Across the entries, how many lines have the string "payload" in them? Reply with only a number.

BEGIN

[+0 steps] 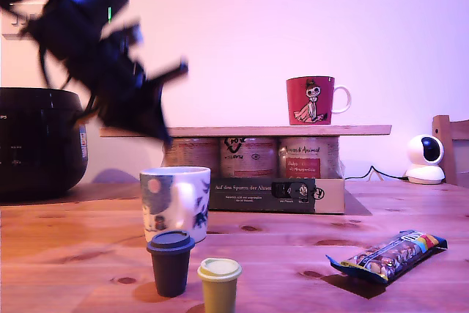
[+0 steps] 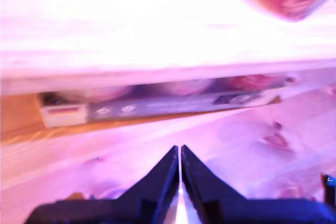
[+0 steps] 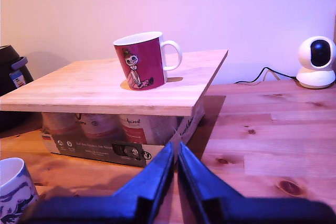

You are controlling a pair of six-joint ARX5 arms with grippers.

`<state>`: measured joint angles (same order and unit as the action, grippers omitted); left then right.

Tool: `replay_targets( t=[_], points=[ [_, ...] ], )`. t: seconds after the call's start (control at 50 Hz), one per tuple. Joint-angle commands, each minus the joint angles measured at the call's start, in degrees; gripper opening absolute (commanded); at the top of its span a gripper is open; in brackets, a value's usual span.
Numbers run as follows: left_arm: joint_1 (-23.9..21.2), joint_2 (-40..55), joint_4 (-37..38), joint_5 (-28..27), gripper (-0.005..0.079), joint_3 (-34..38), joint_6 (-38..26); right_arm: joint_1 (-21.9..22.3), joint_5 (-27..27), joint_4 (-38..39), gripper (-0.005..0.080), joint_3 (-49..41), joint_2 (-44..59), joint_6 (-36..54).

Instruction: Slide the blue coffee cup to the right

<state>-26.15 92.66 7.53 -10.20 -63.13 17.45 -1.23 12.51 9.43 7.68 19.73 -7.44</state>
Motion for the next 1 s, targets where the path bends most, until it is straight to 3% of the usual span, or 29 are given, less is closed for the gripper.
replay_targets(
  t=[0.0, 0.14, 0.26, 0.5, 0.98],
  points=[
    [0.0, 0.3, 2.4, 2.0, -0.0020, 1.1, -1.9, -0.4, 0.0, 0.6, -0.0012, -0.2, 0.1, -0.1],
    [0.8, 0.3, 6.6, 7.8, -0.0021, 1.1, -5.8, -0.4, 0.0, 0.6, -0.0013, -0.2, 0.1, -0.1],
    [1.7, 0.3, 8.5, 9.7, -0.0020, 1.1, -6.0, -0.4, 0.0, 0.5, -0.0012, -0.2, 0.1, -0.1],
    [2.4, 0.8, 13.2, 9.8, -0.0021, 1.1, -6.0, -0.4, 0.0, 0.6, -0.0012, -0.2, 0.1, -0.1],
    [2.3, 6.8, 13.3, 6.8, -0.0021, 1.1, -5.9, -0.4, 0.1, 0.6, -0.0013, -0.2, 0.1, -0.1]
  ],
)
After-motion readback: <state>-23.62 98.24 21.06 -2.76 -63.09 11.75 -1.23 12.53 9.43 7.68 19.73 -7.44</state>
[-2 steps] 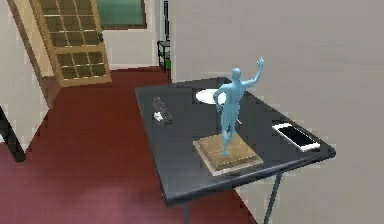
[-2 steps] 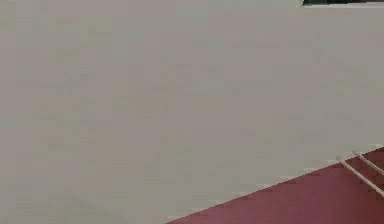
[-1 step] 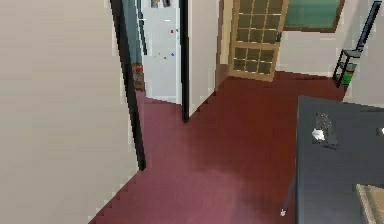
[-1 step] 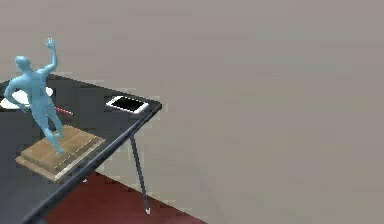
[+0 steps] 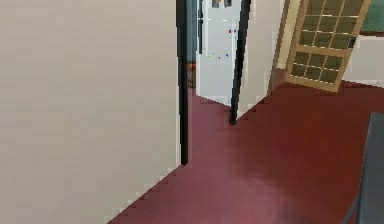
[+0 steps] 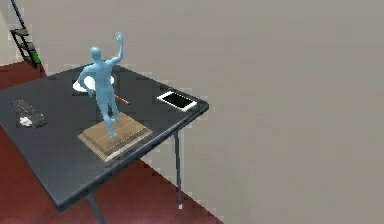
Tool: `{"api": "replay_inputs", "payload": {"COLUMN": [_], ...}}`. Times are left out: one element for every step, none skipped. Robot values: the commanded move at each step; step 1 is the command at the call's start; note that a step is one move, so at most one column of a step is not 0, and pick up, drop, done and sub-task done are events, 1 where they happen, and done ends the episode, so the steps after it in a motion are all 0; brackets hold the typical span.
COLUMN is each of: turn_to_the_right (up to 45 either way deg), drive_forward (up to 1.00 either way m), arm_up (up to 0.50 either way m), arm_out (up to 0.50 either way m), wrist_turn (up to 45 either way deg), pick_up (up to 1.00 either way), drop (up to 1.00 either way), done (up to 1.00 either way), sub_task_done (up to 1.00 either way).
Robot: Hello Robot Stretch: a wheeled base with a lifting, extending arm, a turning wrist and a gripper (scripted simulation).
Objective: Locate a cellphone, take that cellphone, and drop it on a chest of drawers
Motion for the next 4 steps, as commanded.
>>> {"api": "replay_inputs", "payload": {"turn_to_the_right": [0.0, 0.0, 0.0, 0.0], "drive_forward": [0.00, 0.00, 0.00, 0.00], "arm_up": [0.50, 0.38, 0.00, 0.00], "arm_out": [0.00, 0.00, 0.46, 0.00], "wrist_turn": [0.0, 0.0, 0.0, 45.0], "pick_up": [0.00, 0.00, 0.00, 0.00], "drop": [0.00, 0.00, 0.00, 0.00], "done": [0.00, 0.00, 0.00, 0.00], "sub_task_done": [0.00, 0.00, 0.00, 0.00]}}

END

**Written answer**
2